At a tariff that is little more than the price of a modestly-priced restaurant meal, they now get unlimited calls, free long-distance roaming, massive numbers of text messages, and gigabytes of data downloads — plus freebies like video-streaming services from Amazon Prime. Those old enough to remember the time when a call cost Rs 16 per minute — people were timing their calls after 9 pm, when the tariff dropped — will look back in wonder.
The man pressing the trigger for the price cuts has been without question Mukesh Ambani, who unusually has entered the business not once, but twice. On each occasion, he brought telecom charges crashing to levels previously thought unimaginable.
The first time, he made mobile telephony truly affordable for the average person; now, he has engineered a data revolution. The figures vary, depending on whom you ask; but it would seem that data usage per customer in the last year has multiplied between five-fold and 25-fold. And yet the tariffs keep dropping.
As different telecom players look to the future, they see the possibility of completely free services for both voice and data, with business revenue and survival depending almost entirely on value-added services. This is a second, or perhaps third, telecom revolution taking place.

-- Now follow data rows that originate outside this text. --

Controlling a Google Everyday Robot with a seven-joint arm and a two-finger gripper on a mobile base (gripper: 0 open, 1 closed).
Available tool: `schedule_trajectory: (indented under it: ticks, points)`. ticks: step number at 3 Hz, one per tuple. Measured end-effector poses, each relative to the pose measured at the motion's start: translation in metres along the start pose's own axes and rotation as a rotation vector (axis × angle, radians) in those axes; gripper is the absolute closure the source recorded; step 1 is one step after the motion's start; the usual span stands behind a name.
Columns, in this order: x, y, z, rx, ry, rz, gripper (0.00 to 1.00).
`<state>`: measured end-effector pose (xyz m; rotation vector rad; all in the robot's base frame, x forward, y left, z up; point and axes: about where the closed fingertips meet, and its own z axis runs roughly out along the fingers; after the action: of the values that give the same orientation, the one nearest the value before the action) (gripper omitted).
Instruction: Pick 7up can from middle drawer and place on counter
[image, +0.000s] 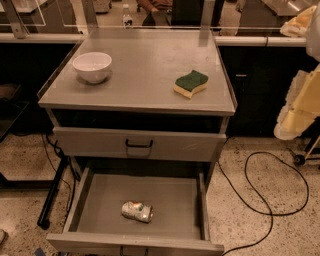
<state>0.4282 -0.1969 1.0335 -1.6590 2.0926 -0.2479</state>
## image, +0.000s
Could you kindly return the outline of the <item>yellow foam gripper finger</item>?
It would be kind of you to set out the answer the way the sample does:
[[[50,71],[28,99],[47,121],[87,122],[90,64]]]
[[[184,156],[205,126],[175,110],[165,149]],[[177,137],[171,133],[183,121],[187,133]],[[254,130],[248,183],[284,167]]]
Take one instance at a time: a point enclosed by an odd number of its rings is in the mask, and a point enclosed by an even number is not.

When an Ambani is involved, you should expect that all this comes bundled with loads of controversy. There was a massive row the first time, over what rivals said was a backdoor entry into the business. There have been other famous rows since, over the allocation of radio spectrum and issue of licences.
In the latest round, the controversies have been over a “launch that isn’t a launch” that Mukesh engineered through a hole in the rules, and now his big victory on the charges for connecting from one company’s network to another’s. This latest change of rules has meant that Mukesh’s Jio service has earned a profit in the latest quarter, while rivals have nosedived into red ink.
Questions remain, like whether Mukesh used financial strength from his other businesses to launch telecom price wars, which would not otherwise have been feasible—and whether this constitutes uncompetitive practice. But looking beyond the always-debatable questions of fair practice and fair rule-setting, there is no doubt that Mukesh’s entry into the telecom business has engineered a massive public benefit. If anyone other than the competitors who are hurting today were to weigh the pros and cons of what has happened, the likely answer is that the benefit outweighs the negatives.
Should one ignore the competitors’ plight? No, because customers won’t be served well if all but one service provider is incurring losses, and therefore unable to commit further investment. Already, the experience of poor service quality is a near-universal complaint — call drops, poor download speeds, and inadequate geographical coverage. These have always been there, of course. But proper customer service can be provided only by a healthy industry, and that requires more than one healthy service provider. At some point, therefore, attention has to turn to regulatory issues, or the customer will no longer be celebrating.
Still, you have to hand it to Mukesh for sheer daring. Who else in India would have sunk a stupendous $30 billion in a business that was yet to get a single customer? With that, the older of the Ambani siblings has shown that he is in a class of his own. Meanwhile, a competitor claims the rest of the industry has lost $50 billion. We should say “Jio Mukesh”, and hope that his competitors too will “Jio”!
TN Ninan is Chairman, Business Standard Pvt Ltd.